Anonymous wrote:Anonymous wrote:From my perspective it is only ok if you are gay. Hanging out alone with a member of the sex you are attracted to seems to create problems of commission and/or omission, so it is best to avoid those situations. You can still have and maintain those relationships, but without excluding your spouse.
How little self control do you possess?
Anonymous wrote:Obviously you don't have to share a gender to be friends but you also don't have to feel the need to often hang out alone with an opposite gender friend if both of you aren't single. There is a reason infidelity rates are so high.
Anonymous wrote:My now DH has a friend who is a girl and once I came home and they were watching a movie together on a couch. Curtains drawn, under (separate) blankets. At one time he had told me he was surprised the two of them had never hooked up.
I told him I was not ok with the situation and he understood. They still hang out occasionally (usually with spouses now) but in public.
Anonymous wrote:I disagree with your presumption about what the accepted standard is.
If I am in an exclusive relationship, no, I am not okay with him going one on one to the movies, dinner, etc. That's called a DATE.
Anonymous wrote:Anonymous wrote:Anonymous wrote:From my perspective it is only ok if you are gay. Hanging out alone with a member of the sex you are attracted to seems to create problems of commission and/or omission, so it is best to avoid those situations. You can still have and maintain those relationships, but without excluding your spouse.
Do you realize that people of the opposite sex work and interact together every day often having lunch together? I spend more of my waking hours with male colleagues than I do with my husband. Some of these guys I classify as friends. A mature adult can handle it, but maybe a Stepford wife can not.
For gods sakes, no one’s suggesting the occasional lunch or business related socializing is a huge issue. Don’t be daft.
Anonymous wrote:I'm a woman and no man ever wanted to just hang out with me as a friend. They would suggest moving it to intimate direction. Also, I tried to "friend zone" men I dated and they all declined saying "we can't be friends after all that happened sexually".
How are all these women able to keep men strictly as friends?
Anonymous wrote:From my perspective it is only ok if you are gay. Hanging out alone with a member of the sex you are attracted to seems to create problems of commission and/or omission, so it is best to avoid those situations. You can still have and maintain those relationships, but without excluding your spouse.
Anonymous wrote:Anonymous wrote:Anonymous wrote:I don’t have close friends of the opposite sex that I hang out with on any sort of regular basis.

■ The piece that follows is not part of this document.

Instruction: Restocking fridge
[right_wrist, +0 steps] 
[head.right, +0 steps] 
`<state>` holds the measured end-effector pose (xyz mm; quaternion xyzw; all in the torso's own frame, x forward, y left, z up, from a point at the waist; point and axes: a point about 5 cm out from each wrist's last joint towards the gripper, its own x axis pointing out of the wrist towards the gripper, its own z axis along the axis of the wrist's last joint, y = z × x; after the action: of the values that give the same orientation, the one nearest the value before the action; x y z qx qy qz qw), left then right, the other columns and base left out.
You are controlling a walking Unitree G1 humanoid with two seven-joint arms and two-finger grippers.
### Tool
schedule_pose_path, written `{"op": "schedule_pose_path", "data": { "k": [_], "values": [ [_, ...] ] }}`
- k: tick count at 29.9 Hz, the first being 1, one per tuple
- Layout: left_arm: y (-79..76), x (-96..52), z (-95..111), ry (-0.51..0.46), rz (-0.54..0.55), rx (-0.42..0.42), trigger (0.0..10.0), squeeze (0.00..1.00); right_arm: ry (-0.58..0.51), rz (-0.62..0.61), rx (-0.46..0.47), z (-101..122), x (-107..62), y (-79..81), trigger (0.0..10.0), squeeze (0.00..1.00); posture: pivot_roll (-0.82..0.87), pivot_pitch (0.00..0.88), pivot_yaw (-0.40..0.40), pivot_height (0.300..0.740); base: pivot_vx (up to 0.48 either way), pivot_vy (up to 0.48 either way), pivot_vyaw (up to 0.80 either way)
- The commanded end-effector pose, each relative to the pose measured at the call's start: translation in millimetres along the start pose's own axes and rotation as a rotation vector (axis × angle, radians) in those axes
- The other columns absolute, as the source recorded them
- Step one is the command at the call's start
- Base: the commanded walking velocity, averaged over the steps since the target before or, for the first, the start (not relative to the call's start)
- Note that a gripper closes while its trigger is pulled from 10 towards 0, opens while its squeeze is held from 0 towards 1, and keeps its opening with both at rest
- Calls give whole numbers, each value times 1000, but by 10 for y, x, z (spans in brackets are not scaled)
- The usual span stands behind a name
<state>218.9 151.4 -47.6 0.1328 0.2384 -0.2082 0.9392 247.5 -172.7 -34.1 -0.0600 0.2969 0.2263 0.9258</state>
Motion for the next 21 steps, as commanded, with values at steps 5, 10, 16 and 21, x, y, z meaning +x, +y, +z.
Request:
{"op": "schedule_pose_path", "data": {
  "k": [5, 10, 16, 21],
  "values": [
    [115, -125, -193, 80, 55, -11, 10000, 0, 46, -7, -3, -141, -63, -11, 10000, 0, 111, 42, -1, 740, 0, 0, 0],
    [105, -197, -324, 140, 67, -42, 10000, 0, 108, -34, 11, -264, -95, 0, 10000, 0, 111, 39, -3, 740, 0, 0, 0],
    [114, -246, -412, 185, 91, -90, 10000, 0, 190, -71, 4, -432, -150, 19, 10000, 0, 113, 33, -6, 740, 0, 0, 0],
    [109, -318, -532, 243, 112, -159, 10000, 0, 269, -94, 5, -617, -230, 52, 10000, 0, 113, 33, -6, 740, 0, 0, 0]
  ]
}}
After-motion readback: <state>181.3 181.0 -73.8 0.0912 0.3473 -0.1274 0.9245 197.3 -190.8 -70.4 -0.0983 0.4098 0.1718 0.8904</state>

Nor do any of my close female friends. That would be weird if you’re married, come on.
I have a few guy friends who I text with occasionally - mostly on larger friend text chains and occasionally off the main chain- but I’m not having a lot of one on one time with them.
I think lots of people are telling you it's not weird and their spouses don't find it weird. "Come on" is not a particularly convincing argument.

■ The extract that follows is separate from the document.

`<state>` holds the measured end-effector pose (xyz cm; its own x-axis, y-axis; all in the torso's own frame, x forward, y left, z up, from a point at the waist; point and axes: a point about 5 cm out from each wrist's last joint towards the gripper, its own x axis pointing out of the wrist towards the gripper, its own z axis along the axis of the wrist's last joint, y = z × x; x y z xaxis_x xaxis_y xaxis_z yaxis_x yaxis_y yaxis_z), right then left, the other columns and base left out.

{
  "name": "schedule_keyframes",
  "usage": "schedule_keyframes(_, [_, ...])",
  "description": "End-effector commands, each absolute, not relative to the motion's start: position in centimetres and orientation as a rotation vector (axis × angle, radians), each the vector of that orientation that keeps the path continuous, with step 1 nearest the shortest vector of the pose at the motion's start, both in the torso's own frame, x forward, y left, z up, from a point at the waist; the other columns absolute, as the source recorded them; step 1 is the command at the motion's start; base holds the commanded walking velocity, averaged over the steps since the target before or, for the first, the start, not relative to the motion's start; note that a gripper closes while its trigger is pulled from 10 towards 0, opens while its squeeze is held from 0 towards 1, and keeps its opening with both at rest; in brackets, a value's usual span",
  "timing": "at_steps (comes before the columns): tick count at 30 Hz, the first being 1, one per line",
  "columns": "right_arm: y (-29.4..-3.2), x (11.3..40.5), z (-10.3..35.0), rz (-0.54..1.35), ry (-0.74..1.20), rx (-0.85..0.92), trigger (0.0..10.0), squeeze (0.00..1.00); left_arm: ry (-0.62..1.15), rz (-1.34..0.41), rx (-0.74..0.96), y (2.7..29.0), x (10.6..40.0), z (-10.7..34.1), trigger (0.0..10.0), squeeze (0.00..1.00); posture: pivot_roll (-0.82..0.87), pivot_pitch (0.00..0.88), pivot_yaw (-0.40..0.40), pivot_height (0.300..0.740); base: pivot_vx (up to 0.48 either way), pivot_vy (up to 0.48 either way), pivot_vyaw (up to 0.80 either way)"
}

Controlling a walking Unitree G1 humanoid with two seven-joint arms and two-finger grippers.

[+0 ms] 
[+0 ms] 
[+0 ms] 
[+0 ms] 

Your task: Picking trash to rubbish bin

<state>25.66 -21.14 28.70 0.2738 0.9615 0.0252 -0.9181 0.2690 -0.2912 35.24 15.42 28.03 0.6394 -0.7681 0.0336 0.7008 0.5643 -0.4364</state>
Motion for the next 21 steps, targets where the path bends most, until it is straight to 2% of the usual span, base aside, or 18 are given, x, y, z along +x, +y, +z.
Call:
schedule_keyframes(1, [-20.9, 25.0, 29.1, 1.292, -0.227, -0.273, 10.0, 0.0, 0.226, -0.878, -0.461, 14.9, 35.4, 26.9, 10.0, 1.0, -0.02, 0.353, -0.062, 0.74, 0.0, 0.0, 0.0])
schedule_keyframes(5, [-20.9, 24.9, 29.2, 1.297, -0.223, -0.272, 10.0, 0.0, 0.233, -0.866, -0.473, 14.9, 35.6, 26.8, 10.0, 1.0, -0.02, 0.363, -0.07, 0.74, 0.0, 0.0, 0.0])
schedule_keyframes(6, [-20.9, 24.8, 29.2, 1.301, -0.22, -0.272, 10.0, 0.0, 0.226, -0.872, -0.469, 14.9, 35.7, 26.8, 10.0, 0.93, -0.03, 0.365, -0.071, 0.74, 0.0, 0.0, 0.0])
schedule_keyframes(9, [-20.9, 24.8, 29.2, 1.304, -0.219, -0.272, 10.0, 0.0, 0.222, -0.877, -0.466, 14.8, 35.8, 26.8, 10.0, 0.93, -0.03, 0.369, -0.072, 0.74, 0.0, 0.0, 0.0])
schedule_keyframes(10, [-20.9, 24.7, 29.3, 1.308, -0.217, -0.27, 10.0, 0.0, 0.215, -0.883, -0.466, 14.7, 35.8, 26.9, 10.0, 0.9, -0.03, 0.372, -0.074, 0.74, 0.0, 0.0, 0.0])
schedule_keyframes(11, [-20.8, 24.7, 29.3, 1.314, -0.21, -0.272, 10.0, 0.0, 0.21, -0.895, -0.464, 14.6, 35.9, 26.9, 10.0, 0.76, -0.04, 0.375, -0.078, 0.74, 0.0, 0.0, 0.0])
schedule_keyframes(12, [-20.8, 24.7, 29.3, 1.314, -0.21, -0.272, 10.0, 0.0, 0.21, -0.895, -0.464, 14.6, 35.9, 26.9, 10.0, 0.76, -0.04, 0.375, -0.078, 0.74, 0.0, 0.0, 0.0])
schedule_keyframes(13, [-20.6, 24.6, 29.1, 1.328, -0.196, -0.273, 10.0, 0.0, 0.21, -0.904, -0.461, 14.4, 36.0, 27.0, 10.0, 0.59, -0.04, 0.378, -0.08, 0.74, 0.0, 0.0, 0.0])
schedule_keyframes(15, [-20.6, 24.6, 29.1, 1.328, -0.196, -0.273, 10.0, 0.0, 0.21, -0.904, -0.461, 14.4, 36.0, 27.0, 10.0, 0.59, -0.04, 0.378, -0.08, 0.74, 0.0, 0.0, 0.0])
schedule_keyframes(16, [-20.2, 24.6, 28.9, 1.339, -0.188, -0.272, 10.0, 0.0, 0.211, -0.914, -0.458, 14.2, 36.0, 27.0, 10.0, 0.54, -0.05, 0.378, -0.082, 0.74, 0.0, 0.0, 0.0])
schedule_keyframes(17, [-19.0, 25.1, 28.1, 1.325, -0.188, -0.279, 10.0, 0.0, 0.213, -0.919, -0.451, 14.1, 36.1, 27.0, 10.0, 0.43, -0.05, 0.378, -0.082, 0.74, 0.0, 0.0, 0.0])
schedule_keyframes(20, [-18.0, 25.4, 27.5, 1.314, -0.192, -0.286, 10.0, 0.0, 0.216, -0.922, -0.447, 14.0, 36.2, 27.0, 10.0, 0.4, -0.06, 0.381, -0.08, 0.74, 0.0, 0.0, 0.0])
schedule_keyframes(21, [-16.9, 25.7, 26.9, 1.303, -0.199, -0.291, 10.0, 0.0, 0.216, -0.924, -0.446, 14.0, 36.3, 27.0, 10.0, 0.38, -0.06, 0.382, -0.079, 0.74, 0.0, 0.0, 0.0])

My friends would find it odd. We all have tons of same sex friendships. We don’t need to hang with married men. Tbh I think people who can’t cultivate friendships with same sex friends likely have other issues.
Anonymous wrote:Anonymous wrote:Anonymous wrote:I don’t have close friends of the opposite sex that I hang out with on any sort of regular basis. Nor do any of my close female friends. That would be weird if you’re married, come on.
I have a few guy friends who I text with occasionally - mostly on larger friend text chains and occasionally off the main chain- but I’m not having a lot of one on one time with them.
I think lots of people are telling you it's not weird and their spouses don't find it weird. "Come on" is not a particularly convincing argument.
Neither is other people saying it's not weird it's an equivalent to a teen saying " but all my friends parents let them"
Lots of people who are married flirt.
Lots of people who are married have work spouses.
Lots of people who are married have affairs.
Lots of people doing it doesn't make it not weird or wrong.
What's wrong with either of these? You sound like a blast.
Anonymous wrote:Anonymous wrote:Why put yourself in vulnerable situations? Human feelings are complex and confusing. Do it in groups, not as couples, unless you are dating.
PP exactly. My dh isn’t going to freak if a guy friend from my college friend circle is in town and we meet up for a drink for an hour or two. But maybe once a year at most. I would not ever make this a regular thing. No way. It would be disrespectful to both our partners
Anonymous wrote:I don’t have close friends of the opposite sex that I hang out with on any sort of regular basis. Nor do any of my close female friends. That would be weird if you’re married, come on.
I have a few guy friends who I text with occasionally - mostly on larger friend text chains and occasionally off the main chain- but I’m not having a lot of one on one time with them.